> EXERCISE DESCRIPTION: Please find all lines containing "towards" in the listing below and copy them.

(Beginning of GIVEN INFORMATION)

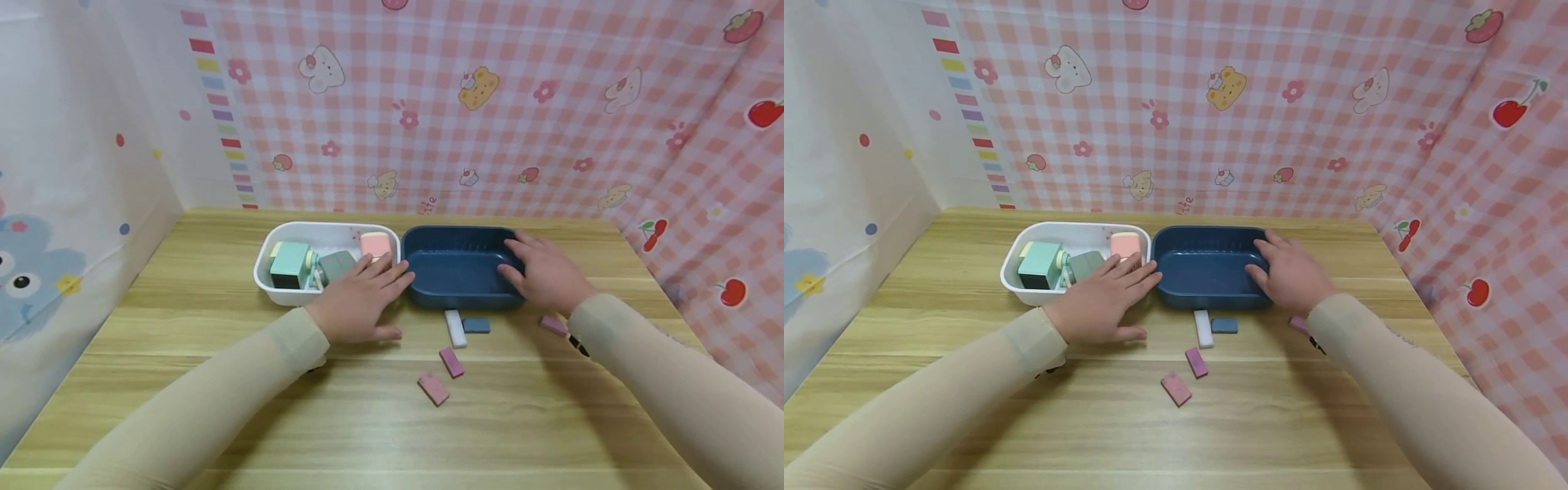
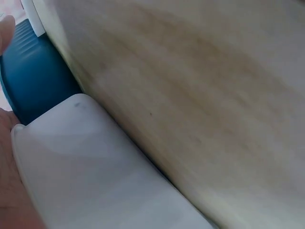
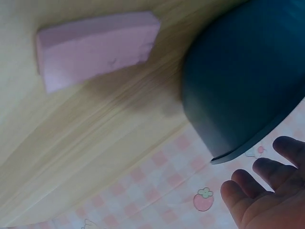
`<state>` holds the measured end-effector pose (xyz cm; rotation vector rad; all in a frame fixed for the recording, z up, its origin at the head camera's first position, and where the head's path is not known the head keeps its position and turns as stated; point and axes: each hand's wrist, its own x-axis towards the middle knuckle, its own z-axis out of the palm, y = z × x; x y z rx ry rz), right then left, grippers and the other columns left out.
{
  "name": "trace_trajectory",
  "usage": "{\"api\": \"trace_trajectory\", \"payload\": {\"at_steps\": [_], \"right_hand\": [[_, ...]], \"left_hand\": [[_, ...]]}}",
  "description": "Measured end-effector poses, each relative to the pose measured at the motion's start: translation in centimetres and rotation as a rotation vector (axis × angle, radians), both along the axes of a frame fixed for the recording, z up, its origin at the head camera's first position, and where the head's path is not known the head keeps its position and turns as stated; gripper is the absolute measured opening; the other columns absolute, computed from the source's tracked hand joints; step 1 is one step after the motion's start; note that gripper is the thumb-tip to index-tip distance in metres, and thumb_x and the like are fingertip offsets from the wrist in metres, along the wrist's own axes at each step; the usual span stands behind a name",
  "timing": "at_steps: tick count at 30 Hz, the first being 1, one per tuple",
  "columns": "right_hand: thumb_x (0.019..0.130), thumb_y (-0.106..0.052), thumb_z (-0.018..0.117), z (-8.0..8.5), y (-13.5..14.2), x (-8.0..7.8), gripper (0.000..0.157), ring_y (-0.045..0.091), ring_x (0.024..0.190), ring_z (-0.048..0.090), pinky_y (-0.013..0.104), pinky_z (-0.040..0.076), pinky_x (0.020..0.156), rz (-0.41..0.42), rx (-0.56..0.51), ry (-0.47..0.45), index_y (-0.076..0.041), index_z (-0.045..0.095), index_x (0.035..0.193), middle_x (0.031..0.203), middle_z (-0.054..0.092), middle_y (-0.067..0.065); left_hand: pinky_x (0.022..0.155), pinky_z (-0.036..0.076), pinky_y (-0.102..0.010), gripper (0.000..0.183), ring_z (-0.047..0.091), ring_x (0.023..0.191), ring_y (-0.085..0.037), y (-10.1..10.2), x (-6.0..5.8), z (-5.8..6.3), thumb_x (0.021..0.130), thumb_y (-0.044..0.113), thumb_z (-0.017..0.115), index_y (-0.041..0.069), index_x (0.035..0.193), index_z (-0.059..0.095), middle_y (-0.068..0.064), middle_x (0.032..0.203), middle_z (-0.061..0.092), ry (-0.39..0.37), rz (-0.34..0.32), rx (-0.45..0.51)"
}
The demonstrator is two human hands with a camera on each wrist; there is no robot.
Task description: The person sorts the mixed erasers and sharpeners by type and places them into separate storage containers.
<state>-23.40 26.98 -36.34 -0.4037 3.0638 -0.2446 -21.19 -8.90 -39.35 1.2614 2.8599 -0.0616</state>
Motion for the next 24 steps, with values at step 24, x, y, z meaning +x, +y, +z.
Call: {"api": "trace_trajectory", "payload": {"at_steps": [24], "right_hand": [[0.103,-0.03,0.068,0.7,-3.1,6.6,0.055,0.042,0.148,0.047,0.06,0.041,0.12,0.304,-0.09,0.096,-0.002,0.058,0.149,0.16,0.051,0.018]], "left_hand": [[0.135,0.008,-0.052,0.106,0.007,0.166,-0.032,0.1,-0.1,-0.6,0.092,0.076,0.06,0.018,0.171,0.019,-0.005,0.178,0.017,0.023,0.007,-0.003]]}}
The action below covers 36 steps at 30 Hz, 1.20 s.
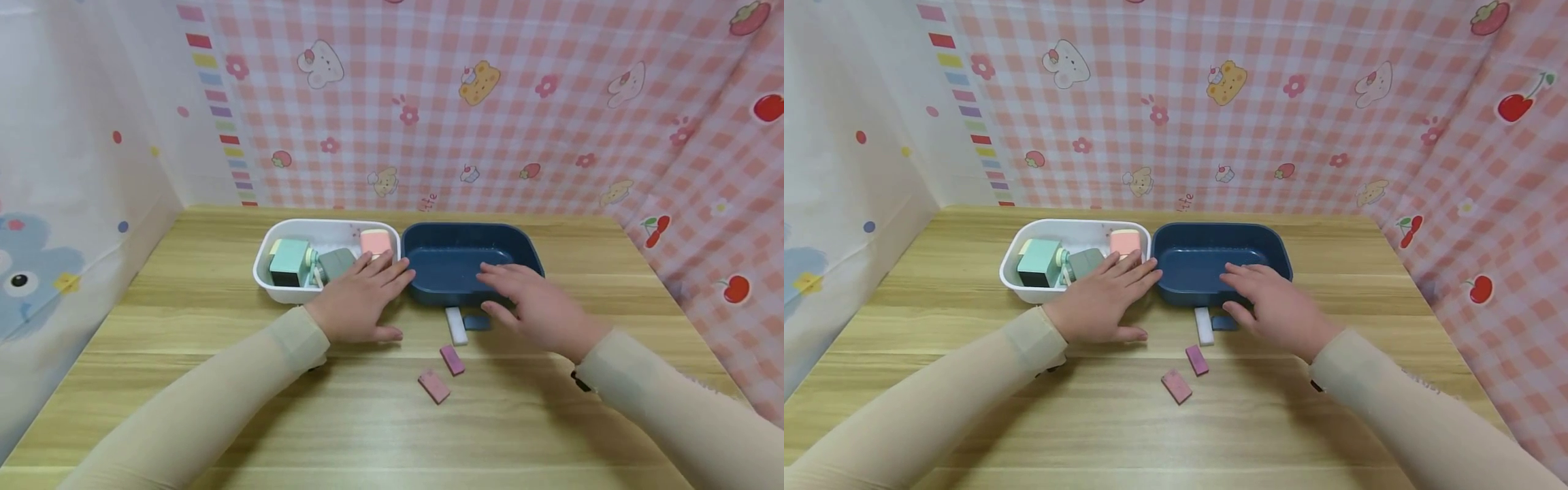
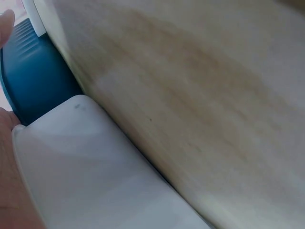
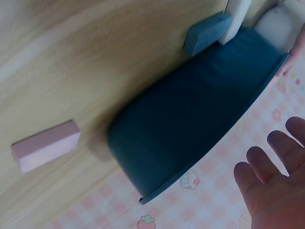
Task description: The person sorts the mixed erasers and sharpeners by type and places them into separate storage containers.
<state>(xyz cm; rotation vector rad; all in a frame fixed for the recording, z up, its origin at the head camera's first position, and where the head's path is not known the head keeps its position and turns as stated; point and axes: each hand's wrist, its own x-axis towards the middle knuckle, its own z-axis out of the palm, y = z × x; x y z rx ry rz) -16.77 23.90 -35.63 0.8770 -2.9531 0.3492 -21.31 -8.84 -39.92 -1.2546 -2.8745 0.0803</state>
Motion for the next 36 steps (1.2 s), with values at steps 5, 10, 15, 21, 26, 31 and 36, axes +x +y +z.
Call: {"api": "trace_trajectory", "payload": {"at_steps": [5,10,15,21,26,31,36], "right_hand": [[0.101,-0.028,0.072,-0.6,-0.5,0.7,0.052,0.04,0.144,0.053,0.058,0.045,0.117,0.067,0.01,0.043,-0.003,0.062,0.145,0.155,0.058,0.016],[0.099,-0.028,0.074,-1.0,-1.0,1.2,0.048,0.037,0.14,0.057,0.056,0.049,0.114,0.119,0.032,0.07,-0.004,0.066,0.141,0.152,0.061,0.014],[0.098,-0.025,0.076,-1.4,-1.3,1.6,0.046,0.035,0.138,0.059,0.054,0.052,0.111,0.175,0.046,0.081,-0.007,0.068,0.139,0.15,0.063,0.012],[0.098,-0.026,0.076,-1.9,-1.3,1.8,0.047,0.035,0.139,0.059,0.054,0.051,0.113,0.223,0.064,0.078,-0.008,0.068,0.14,0.15,0.063,0.011],[0.098,-0.025,0.076,-2.3,-1.2,1.9,0.046,0.035,0.138,0.06,0.054,0.051,0.113,0.232,0.073,0.086,-0.008,0.068,0.14,0.149,0.064,0.012],[0.097,-0.025,0.076,-2.5,-1.3,2.1,0.043,0.035,0.135,0.062,0.052,0.052,0.112,0.299,0.079,0.117,-0.008,0.071,0.136,0.145,0.067,0.011],[0.098,-0.029,0.076,-2.7,-1.6,2.6,0.039,0.034,0.135,0.062,0.051,0.052,0.112,0.399,0.054,0.11,-0.014,0.074,0.134,0.145,0.067,0.009]], "left_hand": [[0.135,0.008,-0.053,0.106,0.008,0.166,-0.033,0.0,0.0,0.1,0.092,0.077,0.06,0.018,0.17,0.019,-0.006,0.178,0.018,0.003,-0.003,-0.004],[0.135,0.009,-0.053,0.106,0.008,0.166,-0.032,0.0,0.1,0.2,0.092,0.077,0.059,0.018,0.17,0.019,-0.005,0.178,0.016,0.007,-0.003,-0.01],[0.135,0.009,-0.052,0.106,0.008,0.166,-0.032,0.0,0.1,0.3,0.092,0.076,0.06,0.017,0.17,0.019,-0.005,0.178,0.016,0.0,-0.002,-0.009],[0.135,0.009,-0.053,0.106,0.007,0.166,-0.032,0.1,0.2,0.3,0.092,0.076,0.06,0.018,0.17,0.019,-0.004,0.178,0.016,-0.003,0.002,-0.006],[0.135,0.009,-0.053,0.106,0.008,0.166,-0.032,0.1,0.2,0.3,0.092,0.076,0.061,0.017,0.17,0.019,-0.005,0.178,0.016,-0.002,0.0,-0.004],[0.135,0.009,-0.053,0.106,0.007,0.166,-0.033,0.1,0.3,0.3,0.092,0.075,0.062,0.017,0.17,0.02,-0.006,0.178,0.018,-0.008,0.0,0.011],[0.135,0.009,-0.053,0.105,0.007,0.166,-0.032,0.1,0.3,0.3,0.092,0.075,0.062,0.017,0.17,0.02,-0.006,0.178,0.018,-0.005,0.002,0.011]]}}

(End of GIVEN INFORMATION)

> WRITTEN ANSWER:
`<state>` holds the measured end-effector pose (xyz cm; rotation vector rad; all in a frame fixed for the recording, z up, its origin at the head camera's first position, and where the head's path is not known the head keeps its position and turns as stated; point and axes: each hand's wrist, its own x-axis towards the middle knuckle, its own z-axis out of the palm, y = z × x; x y z rx ry rz), right then left, grippers and the other columns left out.
<state>(xyz cm; rotation vector rad; all in a frame fixed for the recording, z up, its origin at the head camera's first position, and where the head's path is not known the head keeps its position and turns as stated; point and axes: each hand's wrist, its own x-axis towards the middle knuckle, its own z-axis out of the palm, y = z × x; x y z rx ry rz) -16.77 23.90 -35.63 0.8770 -2.9531 0.3492 -21.31 -8.84 -39.92 -1.2546 -2.8745 0.0803</state>

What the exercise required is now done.